Lei restò basita, con la tazzina di caffè fumante in mano. Poi si alzò, si spogliò del tutto e si mise di fronte a lui.
“Mi hai guardata bene? Che cosa trovi di desiderabile?”
“Tutto, mamma! Per me sei troppo bona!”
Lei non trovò nulla da dire e nulla di meglio da fare che buttarsi tra le sue gambe e prendergli il cazzo in bocca, che in pochi colpi ritrovò vigoria. Roberto la sollevò come fosse una ballerina, la adagiò sul tavolo e le aprii le gambe.

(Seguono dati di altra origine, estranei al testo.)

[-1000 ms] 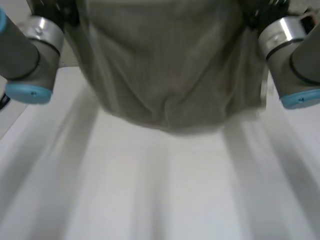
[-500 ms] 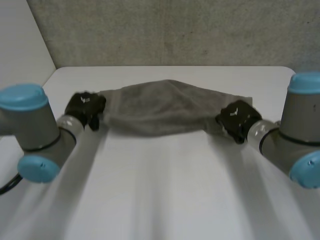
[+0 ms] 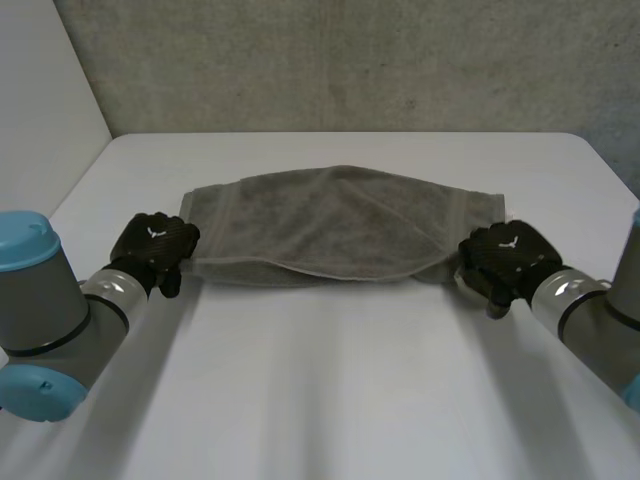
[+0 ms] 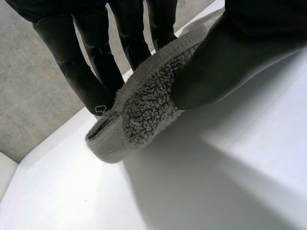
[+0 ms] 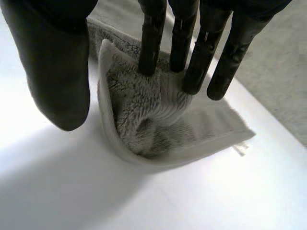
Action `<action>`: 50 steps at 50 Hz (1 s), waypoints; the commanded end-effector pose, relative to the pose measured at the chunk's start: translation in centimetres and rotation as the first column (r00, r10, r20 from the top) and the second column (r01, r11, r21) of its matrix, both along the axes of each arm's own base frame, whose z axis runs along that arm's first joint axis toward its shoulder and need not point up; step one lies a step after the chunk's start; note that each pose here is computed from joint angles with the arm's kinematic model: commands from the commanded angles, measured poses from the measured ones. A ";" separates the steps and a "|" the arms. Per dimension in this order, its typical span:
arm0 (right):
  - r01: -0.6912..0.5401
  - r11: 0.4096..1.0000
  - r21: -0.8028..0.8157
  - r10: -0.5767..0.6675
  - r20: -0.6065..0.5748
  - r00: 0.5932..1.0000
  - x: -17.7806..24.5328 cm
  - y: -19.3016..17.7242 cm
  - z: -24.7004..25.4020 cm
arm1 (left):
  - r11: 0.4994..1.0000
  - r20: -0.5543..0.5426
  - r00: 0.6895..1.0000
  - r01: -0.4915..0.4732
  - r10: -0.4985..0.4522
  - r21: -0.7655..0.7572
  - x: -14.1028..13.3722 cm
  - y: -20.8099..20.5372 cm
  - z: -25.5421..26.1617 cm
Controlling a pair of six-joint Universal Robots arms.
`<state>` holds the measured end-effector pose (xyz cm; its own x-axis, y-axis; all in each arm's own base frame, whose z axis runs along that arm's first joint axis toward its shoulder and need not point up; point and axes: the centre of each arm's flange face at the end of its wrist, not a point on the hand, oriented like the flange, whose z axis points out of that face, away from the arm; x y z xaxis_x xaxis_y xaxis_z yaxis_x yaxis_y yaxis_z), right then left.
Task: Fold the towel.
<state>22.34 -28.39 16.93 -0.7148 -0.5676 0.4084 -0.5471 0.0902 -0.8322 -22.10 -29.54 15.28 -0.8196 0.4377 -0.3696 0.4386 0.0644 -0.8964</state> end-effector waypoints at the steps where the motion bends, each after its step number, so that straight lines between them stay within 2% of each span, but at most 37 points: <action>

Gli leccò la fica per alcuni minuti, facendola impazzire di piacere, quando le mordicchiava il clitoride, poi gli piantò di nuovo il cazzo nella fica, scopandola di nuovo per un tempo imprecisato e facendo ballare i suoi seni e la sua pancia in maniera oscena.
Lessi tutti i suoi messaggi e poi le chiesi:
“Sei riuscita a fare pace con te stessa?”
“Fin dal primo momento!” rispose.
“Scusami, ma allora qual è il tuo problema?”
“Che questa relazione lo possa distrarre dal cercare una ragazza. E poi, sinceramente, che se ne trova una possa dimenticarsi di scoparmi!”
È passato un po’ di tempo, da allora, ma Monica scopa ancora con suo figlio, anche se lui ora è fidanzato. Un po’ di cazzo per la sua cara mammina c’è sempre.